§ Problem statement
The answer must consist only of the lines from the line with "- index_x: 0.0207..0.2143" to the line with "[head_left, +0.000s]", both included, exactly as they stand below.

· · · · · · ·

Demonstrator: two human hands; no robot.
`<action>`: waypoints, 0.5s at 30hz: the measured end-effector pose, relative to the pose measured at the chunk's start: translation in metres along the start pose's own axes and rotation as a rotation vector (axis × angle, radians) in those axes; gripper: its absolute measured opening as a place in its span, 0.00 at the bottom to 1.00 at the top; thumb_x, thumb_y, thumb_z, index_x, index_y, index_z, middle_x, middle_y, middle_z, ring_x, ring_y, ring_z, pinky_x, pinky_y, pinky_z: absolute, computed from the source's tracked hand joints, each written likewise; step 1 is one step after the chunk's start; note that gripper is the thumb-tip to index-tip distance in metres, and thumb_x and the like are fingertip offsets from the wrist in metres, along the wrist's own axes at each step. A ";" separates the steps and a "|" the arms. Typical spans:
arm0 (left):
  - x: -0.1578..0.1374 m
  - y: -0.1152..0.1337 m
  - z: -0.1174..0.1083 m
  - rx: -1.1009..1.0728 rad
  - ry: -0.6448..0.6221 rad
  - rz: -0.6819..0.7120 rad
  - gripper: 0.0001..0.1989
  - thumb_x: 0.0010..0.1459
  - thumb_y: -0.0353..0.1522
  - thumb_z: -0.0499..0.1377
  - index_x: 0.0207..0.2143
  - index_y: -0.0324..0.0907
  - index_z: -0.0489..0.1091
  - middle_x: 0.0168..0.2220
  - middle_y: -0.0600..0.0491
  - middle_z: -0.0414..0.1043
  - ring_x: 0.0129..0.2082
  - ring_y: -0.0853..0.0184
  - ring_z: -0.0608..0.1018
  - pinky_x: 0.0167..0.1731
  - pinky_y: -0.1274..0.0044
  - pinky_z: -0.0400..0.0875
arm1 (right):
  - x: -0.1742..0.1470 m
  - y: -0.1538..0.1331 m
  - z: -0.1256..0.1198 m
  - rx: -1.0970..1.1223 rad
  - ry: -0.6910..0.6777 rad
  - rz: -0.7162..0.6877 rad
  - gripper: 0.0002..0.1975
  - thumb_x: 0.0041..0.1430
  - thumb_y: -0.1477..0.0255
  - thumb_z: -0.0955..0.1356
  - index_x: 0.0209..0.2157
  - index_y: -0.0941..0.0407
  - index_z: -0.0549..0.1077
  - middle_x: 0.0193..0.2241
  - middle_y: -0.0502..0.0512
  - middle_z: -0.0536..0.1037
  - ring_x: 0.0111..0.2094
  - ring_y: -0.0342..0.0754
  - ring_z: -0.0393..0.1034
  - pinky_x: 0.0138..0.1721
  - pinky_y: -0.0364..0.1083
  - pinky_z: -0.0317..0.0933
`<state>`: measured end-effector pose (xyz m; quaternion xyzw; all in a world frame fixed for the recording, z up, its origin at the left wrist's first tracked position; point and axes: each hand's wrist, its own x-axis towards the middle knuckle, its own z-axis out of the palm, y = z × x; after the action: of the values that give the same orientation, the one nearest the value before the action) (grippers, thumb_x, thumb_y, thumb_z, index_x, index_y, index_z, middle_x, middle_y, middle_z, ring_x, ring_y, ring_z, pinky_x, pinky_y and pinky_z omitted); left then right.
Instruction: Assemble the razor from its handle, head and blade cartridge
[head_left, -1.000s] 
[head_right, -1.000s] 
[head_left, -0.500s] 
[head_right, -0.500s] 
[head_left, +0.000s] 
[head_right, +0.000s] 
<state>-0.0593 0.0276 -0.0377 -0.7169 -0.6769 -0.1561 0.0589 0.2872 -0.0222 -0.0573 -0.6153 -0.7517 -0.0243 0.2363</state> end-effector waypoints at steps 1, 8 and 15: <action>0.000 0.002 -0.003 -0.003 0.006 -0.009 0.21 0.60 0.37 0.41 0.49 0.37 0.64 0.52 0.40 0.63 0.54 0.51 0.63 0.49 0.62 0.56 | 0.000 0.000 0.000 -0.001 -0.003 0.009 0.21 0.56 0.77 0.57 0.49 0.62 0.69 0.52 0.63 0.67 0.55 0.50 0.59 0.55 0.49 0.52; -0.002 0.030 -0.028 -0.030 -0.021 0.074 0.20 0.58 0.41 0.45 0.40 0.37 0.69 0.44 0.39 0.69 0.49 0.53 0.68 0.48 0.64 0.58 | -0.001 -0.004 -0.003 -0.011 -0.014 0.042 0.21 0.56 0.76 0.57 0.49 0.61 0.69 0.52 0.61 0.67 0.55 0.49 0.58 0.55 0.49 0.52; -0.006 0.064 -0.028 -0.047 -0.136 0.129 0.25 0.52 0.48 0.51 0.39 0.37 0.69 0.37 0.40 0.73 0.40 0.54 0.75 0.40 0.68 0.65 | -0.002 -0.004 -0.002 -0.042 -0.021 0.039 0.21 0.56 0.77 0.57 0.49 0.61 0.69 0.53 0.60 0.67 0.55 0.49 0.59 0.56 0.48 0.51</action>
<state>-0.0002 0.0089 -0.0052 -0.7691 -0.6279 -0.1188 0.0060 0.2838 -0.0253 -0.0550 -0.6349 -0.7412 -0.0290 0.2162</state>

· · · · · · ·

§ Exercise response
  - index_x: 0.0207..0.2143
  - index_y: -0.0324..0.0907
  - index_z: -0.0489..0.1091
  - middle_x: 0.0168..0.2220
  - middle_y: -0.0600..0.0491
  - middle_z: -0.0414..0.1043
  - ring_x: 0.0129..0.2082
  - ring_y: -0.0853..0.0184
  - ring_z: -0.0608..0.1018
  - pinky_x: 0.0167..0.1731
  - pinky_y: -0.1274..0.0044
  - pinky_z: -0.0400..0.0875
arm1 (right):
  - x: -0.1742..0.1470 m
  - y: -0.1538..0.1331 m
  - z: -0.1256..0.1198 m
  - rx: -1.0970..1.1223 rad
  - ry: -0.6910..0.6777 rad
  - rz: -0.7162..0.6877 rad
  - gripper: 0.0002..0.1975
  - thumb_x: 0.0041..0.1430
  - thumb_y: -0.1477..0.0255
  - thumb_z: -0.0955..0.1356
  - index_x: 0.0209..0.2157
  - index_y: -0.0941..0.0407
  - index_z: -0.0549..0.1077
  - middle_x: 0.0193..0.2241
  - middle_y: -0.0502..0.0512
  - middle_z: -0.0536..0.1037
  - ring_x: 0.0111..0.2094
  - ring_y: -0.0342..0.0754
  - ring_z: -0.0393..0.1034
  - pinky_x: 0.0138..0.1721
  - pinky_y: -0.0364..0.1083
  - pinky_z: -0.0317..0.0933
`<state>`: measured end-effector pose (xyz m; quaternion xyzw; all in a world frame fixed for the recording, z up, its origin at the left wrist's first tracked position; point and axes: each hand's wrist, its own x-axis towards the middle knuckle, its own z-axis out of the palm, y = z × x; after the action: of the values that give the same orientation, the one nearest the value before the action) (grippers, thumb_x, thumb_y, thumb_z, index_x, index_y, index_z, middle_x, middle_y, middle_z, ring_x, ring_y, ring_z, pinky_x, pinky_y and pinky_z omitted); left then right.
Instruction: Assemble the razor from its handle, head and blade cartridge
[head_left, -1.000s] 
[head_right, -1.000s] 
[head_left, -0.500s] 
[head_right, -0.500s] 
[head_left, +0.000s] 

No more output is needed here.